DNA extraction and sequencing

The QIAGEN DNeasy Plant Mini Kit was used to extract genomic DNA from the fresh leaves of a single plant for each accession. The DNA concentrations for the 320 samples were measured with the NanoDrop-2000 spectrophotometer. For each accession, approximately 20 µg DNA was transferred to 96-well plates and freeze-dried for tGBS, which was completed by Data2Bio (USA). The DNA samples were genotyped using an Illumina HiSeq. 2000 system and the Data2Bio proprietary tGBS technology17.

SNP calling

The reference genomes of two diploid progenitors of cultivated peanut (Aradu_v1.0.fa and Araip_v1.0.fa) were obtained from peanutbase.org and used as the pseudo-reference, with 2,059 contigs and a total length of 2.44 Gb2. Each sequenced read was scanned for low-quality regions and bases. Reads with a PHRED quality score less than 15 out of 40 (i.e., error rate ≤ 3%) were trimmed21,22. The trimmed reads for each sample were aligned to the reference genome using the GSNAP aligner23. Reads corresponding to the best alignments (i.e., maximum of two mismatches for every 36 bp of read length and a maximum of 5 bp for every 75 bp of tail read length) were then extracted and used to identify SNPs. On average, each SNP was supported by nine reads, ensuring accurate genotyping.

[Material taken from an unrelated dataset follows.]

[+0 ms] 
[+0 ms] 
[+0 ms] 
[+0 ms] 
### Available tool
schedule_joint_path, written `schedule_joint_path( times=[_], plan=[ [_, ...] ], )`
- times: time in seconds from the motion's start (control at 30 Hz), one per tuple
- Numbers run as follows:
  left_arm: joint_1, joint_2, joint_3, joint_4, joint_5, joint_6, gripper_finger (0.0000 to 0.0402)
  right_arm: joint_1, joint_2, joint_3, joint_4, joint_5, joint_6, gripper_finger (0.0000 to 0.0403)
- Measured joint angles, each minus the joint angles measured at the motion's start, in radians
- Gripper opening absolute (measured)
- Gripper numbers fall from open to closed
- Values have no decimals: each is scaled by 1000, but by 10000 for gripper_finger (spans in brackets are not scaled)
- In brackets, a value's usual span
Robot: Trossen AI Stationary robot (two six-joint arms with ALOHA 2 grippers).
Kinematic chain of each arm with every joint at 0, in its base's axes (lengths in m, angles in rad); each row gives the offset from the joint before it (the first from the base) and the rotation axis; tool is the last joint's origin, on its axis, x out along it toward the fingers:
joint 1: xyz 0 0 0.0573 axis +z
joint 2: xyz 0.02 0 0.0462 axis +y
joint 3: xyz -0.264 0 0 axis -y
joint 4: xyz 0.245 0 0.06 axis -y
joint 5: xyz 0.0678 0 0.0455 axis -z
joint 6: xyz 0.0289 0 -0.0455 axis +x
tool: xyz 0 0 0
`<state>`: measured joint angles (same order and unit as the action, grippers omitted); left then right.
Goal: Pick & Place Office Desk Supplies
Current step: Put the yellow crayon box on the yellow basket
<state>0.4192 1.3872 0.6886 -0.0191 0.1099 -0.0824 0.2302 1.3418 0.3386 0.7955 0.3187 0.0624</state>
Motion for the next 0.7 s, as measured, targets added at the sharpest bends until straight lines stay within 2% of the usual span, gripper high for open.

Analysis of genotyping data

The genetic distance matrix was calculated, an unweighted pair group method with arithmetic average cladogram42 was constructed and the principal component analysis (PCA) was completed using TASSEL5.2.13 (http://www.maizegenetics.net/tassel)24.The archaeopteryx tree was saved in the Newick format and a phylogenetic tree was prepared using the iTOL v4 online tool (http://itol.embl.de/)43. A three-dimensional scatter plot of the first three principal components was plotted using the R package “scatterplot3d” (https://cran.r-project.org/web/packages/scatterplot3d/index.html)44.

A model-based (Bayesian) clustering method implemented with STRUCTURE v2.3.4 (http://web.stanford.edu/group/pritchardlab/structure.html)27 was used to investigate the population structure. The program was run 10 times for each K value, ranging from 1 to 10, with a 1,000 burn-in time and 1,000 iterations. The optimal K value was determined based on the ΔK from the Structure Harvester v0.6.94 (http://alumni.soe.ucsc.edu/~dearl/software/structureHarvester/)28 program.

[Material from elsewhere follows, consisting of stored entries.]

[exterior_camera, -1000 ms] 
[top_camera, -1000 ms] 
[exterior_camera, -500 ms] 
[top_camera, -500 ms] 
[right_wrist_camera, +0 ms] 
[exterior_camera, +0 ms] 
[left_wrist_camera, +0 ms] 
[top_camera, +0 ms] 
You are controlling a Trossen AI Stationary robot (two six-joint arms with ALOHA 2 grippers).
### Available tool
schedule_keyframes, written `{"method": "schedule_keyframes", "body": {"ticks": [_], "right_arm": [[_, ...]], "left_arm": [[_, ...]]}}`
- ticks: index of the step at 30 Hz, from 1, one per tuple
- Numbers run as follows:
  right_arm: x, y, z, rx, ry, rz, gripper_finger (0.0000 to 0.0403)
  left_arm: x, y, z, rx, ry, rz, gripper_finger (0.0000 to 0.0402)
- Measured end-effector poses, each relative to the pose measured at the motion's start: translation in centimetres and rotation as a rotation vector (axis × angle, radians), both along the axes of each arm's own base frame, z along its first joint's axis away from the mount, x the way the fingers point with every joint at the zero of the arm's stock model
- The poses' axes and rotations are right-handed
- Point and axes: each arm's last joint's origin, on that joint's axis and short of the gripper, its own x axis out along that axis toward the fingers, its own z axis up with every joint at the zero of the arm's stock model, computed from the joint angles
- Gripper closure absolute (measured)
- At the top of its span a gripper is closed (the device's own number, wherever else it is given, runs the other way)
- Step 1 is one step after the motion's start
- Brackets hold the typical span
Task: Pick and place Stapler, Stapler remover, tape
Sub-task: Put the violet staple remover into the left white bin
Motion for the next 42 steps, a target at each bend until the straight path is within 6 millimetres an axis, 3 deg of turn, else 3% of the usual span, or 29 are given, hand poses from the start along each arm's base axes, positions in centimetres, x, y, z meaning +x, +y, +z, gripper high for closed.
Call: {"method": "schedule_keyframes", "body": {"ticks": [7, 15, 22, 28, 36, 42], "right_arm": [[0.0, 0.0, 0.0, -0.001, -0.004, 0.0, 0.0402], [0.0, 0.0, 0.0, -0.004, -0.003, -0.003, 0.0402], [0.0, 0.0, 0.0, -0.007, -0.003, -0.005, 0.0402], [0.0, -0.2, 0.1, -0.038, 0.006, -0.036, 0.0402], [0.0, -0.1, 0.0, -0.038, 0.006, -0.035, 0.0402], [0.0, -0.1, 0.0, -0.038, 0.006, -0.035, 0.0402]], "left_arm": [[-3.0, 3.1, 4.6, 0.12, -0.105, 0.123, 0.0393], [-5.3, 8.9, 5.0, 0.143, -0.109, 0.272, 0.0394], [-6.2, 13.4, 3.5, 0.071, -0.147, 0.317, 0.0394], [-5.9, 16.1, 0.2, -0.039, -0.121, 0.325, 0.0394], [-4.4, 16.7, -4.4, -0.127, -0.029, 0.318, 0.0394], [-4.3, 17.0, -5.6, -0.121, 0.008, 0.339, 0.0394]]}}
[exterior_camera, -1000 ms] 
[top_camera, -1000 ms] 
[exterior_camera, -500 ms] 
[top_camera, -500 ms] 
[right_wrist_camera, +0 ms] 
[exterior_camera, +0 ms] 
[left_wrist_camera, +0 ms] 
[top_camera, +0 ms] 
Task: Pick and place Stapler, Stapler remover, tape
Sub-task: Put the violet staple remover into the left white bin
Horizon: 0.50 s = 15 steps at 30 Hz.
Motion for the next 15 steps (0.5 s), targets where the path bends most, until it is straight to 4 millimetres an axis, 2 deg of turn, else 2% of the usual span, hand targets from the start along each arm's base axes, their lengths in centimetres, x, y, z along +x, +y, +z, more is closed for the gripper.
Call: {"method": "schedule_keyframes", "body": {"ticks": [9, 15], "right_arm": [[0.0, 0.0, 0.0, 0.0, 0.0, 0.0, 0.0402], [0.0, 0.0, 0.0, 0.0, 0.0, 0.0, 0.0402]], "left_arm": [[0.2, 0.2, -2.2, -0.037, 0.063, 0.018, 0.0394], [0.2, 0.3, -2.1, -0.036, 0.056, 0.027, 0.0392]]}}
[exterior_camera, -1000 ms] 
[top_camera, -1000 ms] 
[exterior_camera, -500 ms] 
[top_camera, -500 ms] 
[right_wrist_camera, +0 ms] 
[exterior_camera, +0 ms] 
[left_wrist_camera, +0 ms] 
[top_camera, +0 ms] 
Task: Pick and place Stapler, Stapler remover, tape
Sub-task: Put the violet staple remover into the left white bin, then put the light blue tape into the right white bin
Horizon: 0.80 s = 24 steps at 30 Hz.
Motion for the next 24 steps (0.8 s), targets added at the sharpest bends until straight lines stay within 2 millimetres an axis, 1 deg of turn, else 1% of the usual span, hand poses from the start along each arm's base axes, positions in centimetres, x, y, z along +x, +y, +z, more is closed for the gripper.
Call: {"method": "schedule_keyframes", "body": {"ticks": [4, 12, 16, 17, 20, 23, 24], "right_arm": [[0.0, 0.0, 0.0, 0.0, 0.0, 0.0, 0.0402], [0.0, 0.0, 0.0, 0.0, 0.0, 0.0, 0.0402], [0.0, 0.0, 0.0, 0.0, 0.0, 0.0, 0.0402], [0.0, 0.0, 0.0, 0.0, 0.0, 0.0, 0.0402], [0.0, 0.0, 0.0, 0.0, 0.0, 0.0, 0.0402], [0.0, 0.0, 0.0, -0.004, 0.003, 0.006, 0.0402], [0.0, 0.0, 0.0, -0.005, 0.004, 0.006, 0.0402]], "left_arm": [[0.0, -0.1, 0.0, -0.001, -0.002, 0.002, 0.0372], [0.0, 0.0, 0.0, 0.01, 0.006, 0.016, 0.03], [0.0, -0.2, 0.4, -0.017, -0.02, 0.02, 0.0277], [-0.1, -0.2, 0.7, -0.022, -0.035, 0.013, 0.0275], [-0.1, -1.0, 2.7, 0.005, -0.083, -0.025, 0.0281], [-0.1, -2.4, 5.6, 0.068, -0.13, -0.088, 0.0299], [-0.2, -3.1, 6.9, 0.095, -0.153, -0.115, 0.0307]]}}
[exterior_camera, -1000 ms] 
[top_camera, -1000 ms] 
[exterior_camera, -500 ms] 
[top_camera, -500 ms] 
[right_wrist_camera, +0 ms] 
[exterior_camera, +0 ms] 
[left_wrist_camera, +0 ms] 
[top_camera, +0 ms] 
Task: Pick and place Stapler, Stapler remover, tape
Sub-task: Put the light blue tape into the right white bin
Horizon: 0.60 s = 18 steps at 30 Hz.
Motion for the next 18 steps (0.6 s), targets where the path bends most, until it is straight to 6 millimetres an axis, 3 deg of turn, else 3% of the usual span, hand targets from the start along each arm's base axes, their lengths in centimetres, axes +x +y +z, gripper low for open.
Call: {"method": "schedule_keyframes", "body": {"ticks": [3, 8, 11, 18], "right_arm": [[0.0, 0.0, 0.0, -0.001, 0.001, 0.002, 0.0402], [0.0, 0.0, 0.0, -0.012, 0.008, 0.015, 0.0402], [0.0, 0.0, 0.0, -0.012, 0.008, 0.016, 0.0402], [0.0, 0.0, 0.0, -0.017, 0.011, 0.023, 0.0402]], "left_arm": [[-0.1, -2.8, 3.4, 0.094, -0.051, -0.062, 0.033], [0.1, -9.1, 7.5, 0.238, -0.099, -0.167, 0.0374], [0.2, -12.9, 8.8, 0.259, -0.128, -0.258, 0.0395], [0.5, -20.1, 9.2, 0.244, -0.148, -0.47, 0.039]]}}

The pairwise fixation index (FST), which explains the genetic differentiation between sub-populations, was estimated with Genepop v4.6 (http://kimura.univ-montp2.fr/%7Erousset/Genepop.htm)45. Data for the FST analysis were pre-processed by keeping SNPs with a minor allele frequency (MAF) greater than 0.05 and removing SNPs from scaffolds. To eliminate the influence of genetic crosses, only landraces were selected for the FST analysis.

Nucleotide diversity (π) was assessed using MEGA v7.0 (https://www.megasoftware.net/)46, with 300 bootstraps and the maximum composite likelihood model. Nucleotide diversity is a molecular genetics concept used to measure the degree of polymorphism within a population47. The SNP data for scaffolds were removed before calculating the mean diversity for each group.